━━━ Provided data
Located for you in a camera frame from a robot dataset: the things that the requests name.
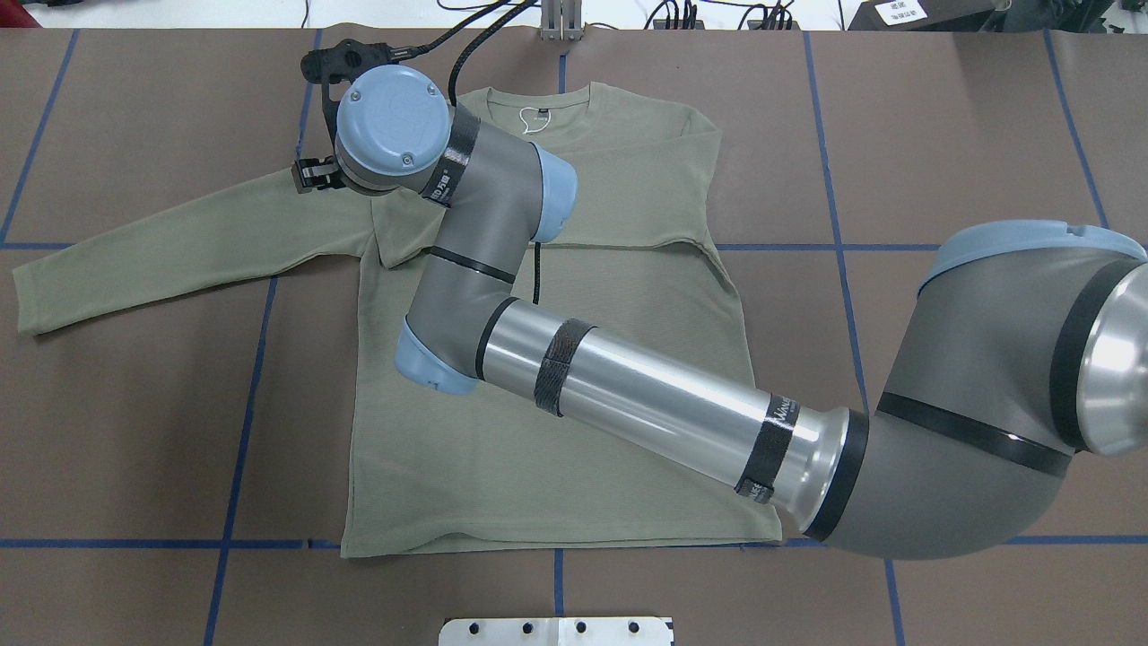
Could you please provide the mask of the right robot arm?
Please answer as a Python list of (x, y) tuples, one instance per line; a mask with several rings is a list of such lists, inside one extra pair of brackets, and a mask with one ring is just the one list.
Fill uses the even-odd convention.
[(414, 48), (300, 62), (357, 218), (341, 552), (776, 540), (934, 560), (1022, 534), (1079, 451), (1145, 445), (1145, 249), (1011, 220), (944, 243), (872, 414), (754, 384), (706, 221), (721, 134), (592, 84), (448, 100)]

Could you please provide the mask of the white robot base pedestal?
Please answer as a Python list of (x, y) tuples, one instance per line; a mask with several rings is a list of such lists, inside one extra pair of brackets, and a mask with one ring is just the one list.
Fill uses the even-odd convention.
[(656, 616), (456, 618), (439, 645), (675, 645), (673, 620)]

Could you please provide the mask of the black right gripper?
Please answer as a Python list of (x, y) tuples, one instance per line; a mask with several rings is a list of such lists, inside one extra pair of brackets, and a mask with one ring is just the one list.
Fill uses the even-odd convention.
[[(393, 65), (396, 59), (385, 42), (366, 44), (344, 39), (332, 48), (310, 50), (300, 61), (305, 81), (321, 89), (321, 114), (331, 143), (336, 143), (340, 100), (332, 98), (331, 87), (352, 84), (369, 70)], [(342, 168), (334, 158), (298, 158), (292, 161), (292, 181), (298, 195), (308, 192), (346, 188)]]

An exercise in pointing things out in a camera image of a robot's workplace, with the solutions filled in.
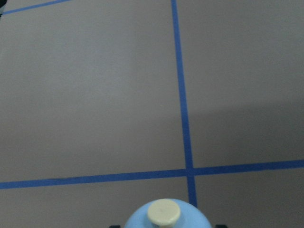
━━━━━━
Report every line from the listing above where the string "things" can be found.

### Solution to this exercise:
Located for you in a camera frame from a robot dataset: the things that the requests name.
An exercise in pointing things out in a camera image of a robot's workplace, with the solutions filled in.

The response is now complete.